A felicidade através da dança e música dos povos indígenas e das músicas de matriz africana tomaram conta do Palácio do Planalto, num cenário que contrasta com o brutal aparato policial visível poucos metros mais à frente.
“O amor venceu e estamos aqui numa forte mensagem que os fascistas não venceram”, conta à Lusa Mara Santos, membro da Coordenação Nacional de Articulação de Quilombos, já à saída do Palácio do Planalto, depois de assistir ao momento inédito em que a influente líder indígena brasileira Sônia Guajajara se tornou ministra dos Povos Indígenas e a ativista dos direitos humanos Anielle Franco, herdeira política da irmã, a conselheira do Rio de Janeiro assassinada Marielle Franco, se tornou ministra da Igualdade Racial.
Passados quatro dias ainda são visíveis os estragos causados no domingo por parte dos apoiantes do ex-presidente Jair Bolsonaro. Apesar das intensas limpezas e restauros, ainda se encontram vestígios do ataque ao coração da República brasileira.
Grande parte do Planalto está sem vidros, sofás rasgados e ainda se vislumbram escombros da destruição, apesar de poucos e arrumados ao canto.
No final da cerimónia, ainda dentro do Palácio do Planalto, a sala lotada virou ‘uma roda de samba’ com ‘o Brasil raiz’, os povos originários e de matriz africana, a dançar e a abraçar-se.
“Por Marielle”, gritava-se no salão, que minutos antes tinha assistido à nomeação da irmã, Anielle Franco.
“Depois dos atentados sofridos por esta casa e pelo povo brasileiro no último domingo, pisamos aqui em sinal de resistência a toda e qualquer tentativa de atacar as instituições e a nossa democracia. O fascismo, assim como o racismo, é um mal a ser combatido em nossa sociedade”, disse a nova ministra da Igualdade Racial.
“E aqui, Sônia Guajajara e Anielle convocam todas as mulheres para dizer, juntas, que nunca mais vamos permitir um outro golpe no nosso país“, declarara antes Sônia Guajajara, numa sala, com a presença do Presidente do Brasil, Luiz Inácio Lula da Silva, onde se gritou “sem amnistia”.
Já na saída do Palácio do Planalto, grupos indígenas cantavam músicas tradicionais para regalo dos que vieram assistir à tomada de posse das duas mulheres.
“As patriotas de verdade são estas”, atirou uma mulher transgénero vestida de amarelo, agarrada a uma mulher negra vestida de verde, as cores da bandeira brasileira que foi capturada como um símbolo do ‘bolsonarismo’.
O cenário de descontração contrastava com a ‘dura realidade’ uns metros mais à frente.

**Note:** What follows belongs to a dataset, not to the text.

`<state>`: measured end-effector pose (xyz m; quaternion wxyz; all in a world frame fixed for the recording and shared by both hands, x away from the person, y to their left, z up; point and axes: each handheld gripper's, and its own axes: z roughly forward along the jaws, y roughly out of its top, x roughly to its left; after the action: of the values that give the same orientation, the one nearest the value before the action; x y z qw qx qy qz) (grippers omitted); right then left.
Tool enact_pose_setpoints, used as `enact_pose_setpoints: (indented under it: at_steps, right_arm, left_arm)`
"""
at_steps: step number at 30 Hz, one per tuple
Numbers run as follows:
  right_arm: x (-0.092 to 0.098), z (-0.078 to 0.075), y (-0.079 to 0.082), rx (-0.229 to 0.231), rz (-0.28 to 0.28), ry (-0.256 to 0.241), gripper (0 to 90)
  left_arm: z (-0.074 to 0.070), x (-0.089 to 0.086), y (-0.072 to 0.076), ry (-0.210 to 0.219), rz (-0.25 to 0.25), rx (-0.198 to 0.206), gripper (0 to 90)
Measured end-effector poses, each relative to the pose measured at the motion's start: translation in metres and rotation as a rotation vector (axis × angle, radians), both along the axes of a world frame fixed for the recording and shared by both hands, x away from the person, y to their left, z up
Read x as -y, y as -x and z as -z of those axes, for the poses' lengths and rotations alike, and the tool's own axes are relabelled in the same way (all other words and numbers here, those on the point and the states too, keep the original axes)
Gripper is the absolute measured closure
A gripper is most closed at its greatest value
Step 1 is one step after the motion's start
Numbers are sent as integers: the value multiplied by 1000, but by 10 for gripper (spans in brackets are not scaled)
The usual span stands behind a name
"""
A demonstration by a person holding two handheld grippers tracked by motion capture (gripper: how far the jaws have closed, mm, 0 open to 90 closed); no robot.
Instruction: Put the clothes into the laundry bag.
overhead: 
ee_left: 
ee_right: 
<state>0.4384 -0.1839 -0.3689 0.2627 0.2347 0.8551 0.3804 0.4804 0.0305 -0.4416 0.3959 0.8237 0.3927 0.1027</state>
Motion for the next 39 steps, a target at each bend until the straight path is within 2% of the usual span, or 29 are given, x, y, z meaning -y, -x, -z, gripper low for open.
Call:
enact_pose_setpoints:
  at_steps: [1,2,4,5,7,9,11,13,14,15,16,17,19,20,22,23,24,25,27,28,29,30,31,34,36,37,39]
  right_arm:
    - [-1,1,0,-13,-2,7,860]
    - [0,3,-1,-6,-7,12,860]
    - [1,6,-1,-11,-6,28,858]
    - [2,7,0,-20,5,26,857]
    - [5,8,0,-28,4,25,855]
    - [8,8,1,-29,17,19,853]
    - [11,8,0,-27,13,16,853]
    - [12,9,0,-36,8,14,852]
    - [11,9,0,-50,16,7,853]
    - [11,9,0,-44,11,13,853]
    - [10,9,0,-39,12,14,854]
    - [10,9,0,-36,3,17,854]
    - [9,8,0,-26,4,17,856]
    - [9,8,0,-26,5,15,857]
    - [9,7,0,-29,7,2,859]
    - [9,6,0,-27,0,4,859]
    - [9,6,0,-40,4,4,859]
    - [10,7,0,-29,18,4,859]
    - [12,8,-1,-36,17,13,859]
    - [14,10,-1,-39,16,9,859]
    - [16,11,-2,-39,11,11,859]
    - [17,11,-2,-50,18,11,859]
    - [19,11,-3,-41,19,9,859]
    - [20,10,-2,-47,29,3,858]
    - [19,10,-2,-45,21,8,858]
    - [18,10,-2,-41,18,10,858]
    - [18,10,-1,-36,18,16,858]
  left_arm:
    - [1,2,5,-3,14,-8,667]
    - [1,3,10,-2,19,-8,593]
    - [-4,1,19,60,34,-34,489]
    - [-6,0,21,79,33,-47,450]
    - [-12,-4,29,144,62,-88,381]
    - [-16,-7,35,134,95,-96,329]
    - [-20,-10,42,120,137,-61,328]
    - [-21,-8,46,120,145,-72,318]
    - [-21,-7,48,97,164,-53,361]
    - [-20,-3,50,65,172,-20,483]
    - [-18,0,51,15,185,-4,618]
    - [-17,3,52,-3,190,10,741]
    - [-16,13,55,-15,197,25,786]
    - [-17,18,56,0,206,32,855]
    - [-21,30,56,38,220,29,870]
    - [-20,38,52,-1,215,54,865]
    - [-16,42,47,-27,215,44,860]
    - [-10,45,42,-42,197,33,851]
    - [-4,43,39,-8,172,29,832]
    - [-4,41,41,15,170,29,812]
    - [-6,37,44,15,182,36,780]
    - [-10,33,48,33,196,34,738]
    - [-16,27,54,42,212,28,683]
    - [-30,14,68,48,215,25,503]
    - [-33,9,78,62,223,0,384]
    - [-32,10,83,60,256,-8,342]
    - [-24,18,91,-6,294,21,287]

Do outro lado da estrada, na Praça dos Três Poderes, milhares de veículos e de pessoal das forças de segurança estavam em estado de alerta máximo para fazer aquilo que não conseguiram no domingo: defender os símbolos máximos da democracia brasileira.
Todos os acessos à Esplanada dos Ministérios, avenida por onde os simpatizantes de Bolsonaro desceram no domingo rumo à Praça dos Três Poderes, estavam bloqueados com um forte contingente policial.
Nas redes sociais de apoiantes do ex-presidente circulavam apelos para a “Mega Manifestação Nacional pela Retomada do Poder” em todo o país às 18h00 de quarta-feira (21h00 em Lisboa).
Segundo a imprensa local, apenas dois manifestantes apareceram em Brasília.
O juiz do Supremo Tribunal Federal (STF), Alexandre de Moraes, ordenou às autoridades em todo o Brasil que impedissem e que detivessem qualquer pessoa que tentasse o bloqueio de quaisquer estradas, autoestradas ou acesso a entidades públicas.
O magistrado ordenou também que a plataforma Telegram bloqueasse canais e perfis que promovessem tais atos, uma instrução que foi cumprida pela rede social.
Apoiantes de Bolsonaro invadiram e vandalizaram no domingo as sedes do STF, do Congresso e do Palácio do Planalto, em Brasília, obrigando à intervenção policial para repor a ordem e suscitando a condenação da comunidade internacional.
A Polícia Militar conseguiu recuperar o controlo das sedes dos três poderes, numa operação de que resultaram cerca de 1.500 detidos.
A Polícia Federal brasileira informou que cerca de 600 pessoas presas acusadas de participarem nos atos, na maioria idosos com mais de 65 anos, mulheres que têm filhos pequenos e pessoas com comorbilidades graves, foram libertadas.